The House of Representatives started the process last Tuesday when the Budget Committee unveiled its resolution.  It includes more than $5.5 trillion in cuts over 10 years.  It would do this by converting Medicaid into a block grant to states and reducing projected funding by $913 billion over that ten year period.  It would repeal the Affordable Care Act and save $2 trillion over ten years by keeping in place the medical savings realized through spending cuts and revenue and tax increases that were a part of the ACA.  It would save $150 billion in Medicare largely by converting it into what some call a “premium support” program that others see as turning the retiree health insurance program into a voucher to buy health insurance on the private market.  It also envisions converting the Supplemental Nutrition Assistance Program (SNAP) into a block grant.  That is part of a directive in the resolution that would save $1 trillion in mandatory spending cuts (in addition to the changes to Medicaid, Medicare, and the ACA).  The broad cut in mandatory spending would likely include the elimination of the Social Services Block Grant (SSBG) which was not specifically singled out as it has in some recent House Budget resolutions.

The Senate then unveiled its resolution on Wednesday. The proposal differs from the House plan but still includes significant cuts of $4.5 trillion over ten years, lower than the House target but severe none-theless.  The Senate resolution requires $600 billion in cuts through “reform of welfare programs.”  It also envisions additional savings through Medicaid and while it doesn’t specifically call for a block grant of the program it calls for converting Medicaid to a model similar to the Children’s Health Insurance Program (CHIP) which is a block grant.  It too repeals the ACA but keeps the revenue. The Senate resolution also sets up a reconciliation process bill by the Senate Finance Committee and the HELP Committee to be reported by the end of July.  That could serve as legislation on the Affordable Care Act, repeal or otherwise depending on what the Supreme Court rules in their pending ACA case.

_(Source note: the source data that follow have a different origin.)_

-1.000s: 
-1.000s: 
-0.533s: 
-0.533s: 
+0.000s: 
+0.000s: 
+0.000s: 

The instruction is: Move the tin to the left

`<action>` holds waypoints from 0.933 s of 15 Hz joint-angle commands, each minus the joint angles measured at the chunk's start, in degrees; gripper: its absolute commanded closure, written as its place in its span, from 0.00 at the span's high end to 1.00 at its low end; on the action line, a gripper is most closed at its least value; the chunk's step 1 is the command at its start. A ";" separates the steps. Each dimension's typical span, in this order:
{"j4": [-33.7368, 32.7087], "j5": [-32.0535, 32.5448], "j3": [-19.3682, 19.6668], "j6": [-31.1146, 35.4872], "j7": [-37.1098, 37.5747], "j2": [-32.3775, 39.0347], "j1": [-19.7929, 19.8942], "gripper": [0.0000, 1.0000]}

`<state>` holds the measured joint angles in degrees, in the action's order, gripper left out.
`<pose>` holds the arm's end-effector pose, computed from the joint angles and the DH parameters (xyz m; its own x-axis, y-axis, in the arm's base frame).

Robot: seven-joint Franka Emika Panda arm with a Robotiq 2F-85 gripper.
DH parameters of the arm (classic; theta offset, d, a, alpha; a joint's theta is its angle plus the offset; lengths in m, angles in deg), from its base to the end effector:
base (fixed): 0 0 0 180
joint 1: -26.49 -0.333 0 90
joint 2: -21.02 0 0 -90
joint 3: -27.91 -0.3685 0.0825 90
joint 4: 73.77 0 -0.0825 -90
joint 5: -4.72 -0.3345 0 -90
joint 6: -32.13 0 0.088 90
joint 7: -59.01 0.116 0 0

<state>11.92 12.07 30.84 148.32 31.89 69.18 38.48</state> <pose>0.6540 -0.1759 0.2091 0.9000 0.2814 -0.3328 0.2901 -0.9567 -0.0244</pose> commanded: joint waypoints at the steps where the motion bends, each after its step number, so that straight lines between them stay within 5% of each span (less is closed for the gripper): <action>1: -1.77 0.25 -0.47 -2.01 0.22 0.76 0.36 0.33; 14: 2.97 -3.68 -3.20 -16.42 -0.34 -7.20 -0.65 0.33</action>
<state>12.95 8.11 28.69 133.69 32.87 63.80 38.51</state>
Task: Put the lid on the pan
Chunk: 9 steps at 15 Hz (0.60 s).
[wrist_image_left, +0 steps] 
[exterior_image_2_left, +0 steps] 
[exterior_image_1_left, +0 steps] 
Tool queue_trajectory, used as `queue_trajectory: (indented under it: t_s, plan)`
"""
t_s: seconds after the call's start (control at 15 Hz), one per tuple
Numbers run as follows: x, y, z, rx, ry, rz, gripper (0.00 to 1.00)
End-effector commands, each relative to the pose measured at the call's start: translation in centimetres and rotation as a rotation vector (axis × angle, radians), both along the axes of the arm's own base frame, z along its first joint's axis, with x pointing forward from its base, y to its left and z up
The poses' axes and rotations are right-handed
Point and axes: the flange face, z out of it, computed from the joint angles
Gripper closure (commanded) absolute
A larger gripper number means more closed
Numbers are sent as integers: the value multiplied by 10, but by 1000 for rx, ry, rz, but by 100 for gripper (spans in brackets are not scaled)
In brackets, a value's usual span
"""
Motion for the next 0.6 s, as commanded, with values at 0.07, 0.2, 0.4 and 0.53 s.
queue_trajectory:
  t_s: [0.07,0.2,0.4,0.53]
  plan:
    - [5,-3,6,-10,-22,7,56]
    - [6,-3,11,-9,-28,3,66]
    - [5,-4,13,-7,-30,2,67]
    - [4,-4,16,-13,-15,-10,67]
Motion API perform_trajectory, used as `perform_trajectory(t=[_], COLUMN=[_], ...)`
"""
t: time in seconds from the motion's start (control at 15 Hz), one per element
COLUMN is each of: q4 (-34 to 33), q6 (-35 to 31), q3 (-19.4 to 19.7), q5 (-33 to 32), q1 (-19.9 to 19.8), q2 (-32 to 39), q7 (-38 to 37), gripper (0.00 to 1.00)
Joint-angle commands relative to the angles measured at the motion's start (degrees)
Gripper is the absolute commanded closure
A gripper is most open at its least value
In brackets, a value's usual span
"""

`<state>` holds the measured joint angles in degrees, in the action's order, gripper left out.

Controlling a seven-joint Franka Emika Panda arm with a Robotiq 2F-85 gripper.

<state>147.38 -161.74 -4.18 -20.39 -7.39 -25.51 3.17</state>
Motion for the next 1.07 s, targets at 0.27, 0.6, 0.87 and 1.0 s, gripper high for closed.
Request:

Both resolutions were passed out of their respective committees on Thursday on party line votes.  The House process was unexpectedly delayed when there were disagreements within the Republican caucus over the level of defense spending.  The President has proposed both doing away with the sequestration caps and proposes to increase defense spending to $561 billion (with the current sequestration caps setting defense at $523 billion).  The House (and the Senate) resolution do not eliminate the sequestration but attempt to get around the caps on the defense side by classifying it as “emergency spending” that isn’t counted against spending limits.  The House would increase defense spending and well beyond what the President requested.  The House sets spending at $617 billion with the additional
$96 billion being classified as part of the emergency spending fund, the Overseas Contingency Operations fund.  Later in the day the Senate used the same tool to set dense spending at the same level.

Both houses are expected to debate and pass their resolutions after floor debate sometime this week.